## Dataset content
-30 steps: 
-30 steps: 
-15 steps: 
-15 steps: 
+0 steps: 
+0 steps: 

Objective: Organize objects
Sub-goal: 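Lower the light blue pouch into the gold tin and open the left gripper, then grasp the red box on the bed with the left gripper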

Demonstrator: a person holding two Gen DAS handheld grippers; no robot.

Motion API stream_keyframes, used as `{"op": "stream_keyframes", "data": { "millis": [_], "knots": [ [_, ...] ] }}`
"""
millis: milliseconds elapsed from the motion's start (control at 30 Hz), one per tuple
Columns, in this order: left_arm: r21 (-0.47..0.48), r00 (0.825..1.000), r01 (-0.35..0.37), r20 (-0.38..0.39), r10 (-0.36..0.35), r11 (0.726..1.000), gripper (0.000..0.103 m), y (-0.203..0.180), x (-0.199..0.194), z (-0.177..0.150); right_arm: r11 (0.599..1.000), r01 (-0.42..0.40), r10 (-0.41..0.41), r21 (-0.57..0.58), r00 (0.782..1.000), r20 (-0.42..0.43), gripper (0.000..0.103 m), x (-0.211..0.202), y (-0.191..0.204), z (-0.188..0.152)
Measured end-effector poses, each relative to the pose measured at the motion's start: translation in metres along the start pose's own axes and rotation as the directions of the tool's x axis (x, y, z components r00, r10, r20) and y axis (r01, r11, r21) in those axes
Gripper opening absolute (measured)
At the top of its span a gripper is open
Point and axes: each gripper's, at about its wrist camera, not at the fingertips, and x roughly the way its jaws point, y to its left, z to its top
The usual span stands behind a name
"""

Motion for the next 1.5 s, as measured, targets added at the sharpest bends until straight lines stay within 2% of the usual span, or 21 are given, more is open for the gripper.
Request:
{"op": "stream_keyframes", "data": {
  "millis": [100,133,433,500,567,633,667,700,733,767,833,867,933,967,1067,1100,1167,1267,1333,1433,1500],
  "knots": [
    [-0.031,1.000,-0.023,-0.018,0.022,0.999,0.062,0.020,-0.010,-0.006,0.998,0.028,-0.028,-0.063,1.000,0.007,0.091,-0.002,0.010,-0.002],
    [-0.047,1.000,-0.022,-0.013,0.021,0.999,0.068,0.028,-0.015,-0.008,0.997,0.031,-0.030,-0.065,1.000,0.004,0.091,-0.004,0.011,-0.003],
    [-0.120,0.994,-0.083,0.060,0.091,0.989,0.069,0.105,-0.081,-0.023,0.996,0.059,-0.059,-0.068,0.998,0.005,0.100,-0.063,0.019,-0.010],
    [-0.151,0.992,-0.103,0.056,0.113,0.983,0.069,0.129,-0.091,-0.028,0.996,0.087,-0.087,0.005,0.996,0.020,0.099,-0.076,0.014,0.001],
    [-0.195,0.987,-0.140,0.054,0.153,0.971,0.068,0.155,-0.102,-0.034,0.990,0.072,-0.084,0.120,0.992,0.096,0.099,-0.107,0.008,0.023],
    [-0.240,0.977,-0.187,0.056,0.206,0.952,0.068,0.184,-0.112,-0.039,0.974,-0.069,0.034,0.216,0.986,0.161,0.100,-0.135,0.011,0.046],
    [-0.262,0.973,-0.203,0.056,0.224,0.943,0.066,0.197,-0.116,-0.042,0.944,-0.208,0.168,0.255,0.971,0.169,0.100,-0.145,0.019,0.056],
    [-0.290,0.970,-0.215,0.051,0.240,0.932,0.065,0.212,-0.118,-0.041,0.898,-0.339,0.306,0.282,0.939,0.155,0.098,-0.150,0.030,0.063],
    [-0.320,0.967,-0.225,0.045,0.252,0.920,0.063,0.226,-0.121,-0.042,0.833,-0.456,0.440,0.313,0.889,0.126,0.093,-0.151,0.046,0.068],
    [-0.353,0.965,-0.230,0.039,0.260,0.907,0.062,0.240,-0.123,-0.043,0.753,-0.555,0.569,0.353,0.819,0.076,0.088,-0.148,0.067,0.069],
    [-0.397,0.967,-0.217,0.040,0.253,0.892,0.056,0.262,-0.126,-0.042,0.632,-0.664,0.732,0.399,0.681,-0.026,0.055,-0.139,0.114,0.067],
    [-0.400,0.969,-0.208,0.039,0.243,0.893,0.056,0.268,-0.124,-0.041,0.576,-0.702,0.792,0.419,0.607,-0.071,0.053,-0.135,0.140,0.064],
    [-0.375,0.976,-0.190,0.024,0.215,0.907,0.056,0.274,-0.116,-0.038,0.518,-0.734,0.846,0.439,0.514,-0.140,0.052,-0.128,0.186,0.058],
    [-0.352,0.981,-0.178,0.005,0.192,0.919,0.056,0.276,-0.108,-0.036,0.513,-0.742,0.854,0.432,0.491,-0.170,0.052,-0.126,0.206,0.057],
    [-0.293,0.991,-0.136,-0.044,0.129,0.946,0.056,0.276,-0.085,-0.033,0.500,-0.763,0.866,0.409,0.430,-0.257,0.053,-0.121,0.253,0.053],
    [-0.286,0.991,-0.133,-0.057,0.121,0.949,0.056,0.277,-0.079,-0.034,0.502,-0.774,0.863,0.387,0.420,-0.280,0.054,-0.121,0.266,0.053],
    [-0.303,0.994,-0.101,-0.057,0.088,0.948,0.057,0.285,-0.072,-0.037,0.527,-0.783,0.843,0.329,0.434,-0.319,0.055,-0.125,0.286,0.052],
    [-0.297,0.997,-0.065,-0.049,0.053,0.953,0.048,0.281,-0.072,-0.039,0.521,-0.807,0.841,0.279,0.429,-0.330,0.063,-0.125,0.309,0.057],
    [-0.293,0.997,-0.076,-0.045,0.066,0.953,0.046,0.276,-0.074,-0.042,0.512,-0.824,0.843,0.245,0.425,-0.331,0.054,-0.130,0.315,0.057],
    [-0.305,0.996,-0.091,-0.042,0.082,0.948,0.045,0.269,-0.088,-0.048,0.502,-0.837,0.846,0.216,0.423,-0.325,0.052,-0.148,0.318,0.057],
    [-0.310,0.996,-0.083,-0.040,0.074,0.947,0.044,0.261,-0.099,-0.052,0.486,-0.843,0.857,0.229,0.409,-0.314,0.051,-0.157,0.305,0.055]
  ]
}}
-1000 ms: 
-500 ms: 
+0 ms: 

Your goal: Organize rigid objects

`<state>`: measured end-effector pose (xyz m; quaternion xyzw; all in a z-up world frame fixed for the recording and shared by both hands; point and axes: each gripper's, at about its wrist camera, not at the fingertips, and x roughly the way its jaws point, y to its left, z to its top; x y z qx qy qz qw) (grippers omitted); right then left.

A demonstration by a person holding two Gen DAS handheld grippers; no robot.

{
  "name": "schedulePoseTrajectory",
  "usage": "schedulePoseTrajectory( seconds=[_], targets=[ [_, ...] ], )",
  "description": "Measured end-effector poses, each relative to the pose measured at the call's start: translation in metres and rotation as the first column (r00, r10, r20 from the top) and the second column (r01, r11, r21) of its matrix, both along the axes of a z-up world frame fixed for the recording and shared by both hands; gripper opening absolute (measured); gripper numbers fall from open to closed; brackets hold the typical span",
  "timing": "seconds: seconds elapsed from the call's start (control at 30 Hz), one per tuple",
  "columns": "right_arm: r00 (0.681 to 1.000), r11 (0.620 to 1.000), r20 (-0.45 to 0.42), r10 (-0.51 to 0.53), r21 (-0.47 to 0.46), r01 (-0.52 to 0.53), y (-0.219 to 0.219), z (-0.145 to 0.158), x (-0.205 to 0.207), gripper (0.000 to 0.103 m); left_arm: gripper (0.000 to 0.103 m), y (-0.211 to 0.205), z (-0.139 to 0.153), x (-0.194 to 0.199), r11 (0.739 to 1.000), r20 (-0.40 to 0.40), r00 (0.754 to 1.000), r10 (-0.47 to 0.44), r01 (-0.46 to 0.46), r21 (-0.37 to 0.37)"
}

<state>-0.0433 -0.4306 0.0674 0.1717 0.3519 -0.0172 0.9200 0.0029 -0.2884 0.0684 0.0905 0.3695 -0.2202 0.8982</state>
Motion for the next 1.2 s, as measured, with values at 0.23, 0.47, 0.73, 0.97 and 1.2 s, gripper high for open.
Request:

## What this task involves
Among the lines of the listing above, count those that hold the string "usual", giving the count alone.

## Expected answer
2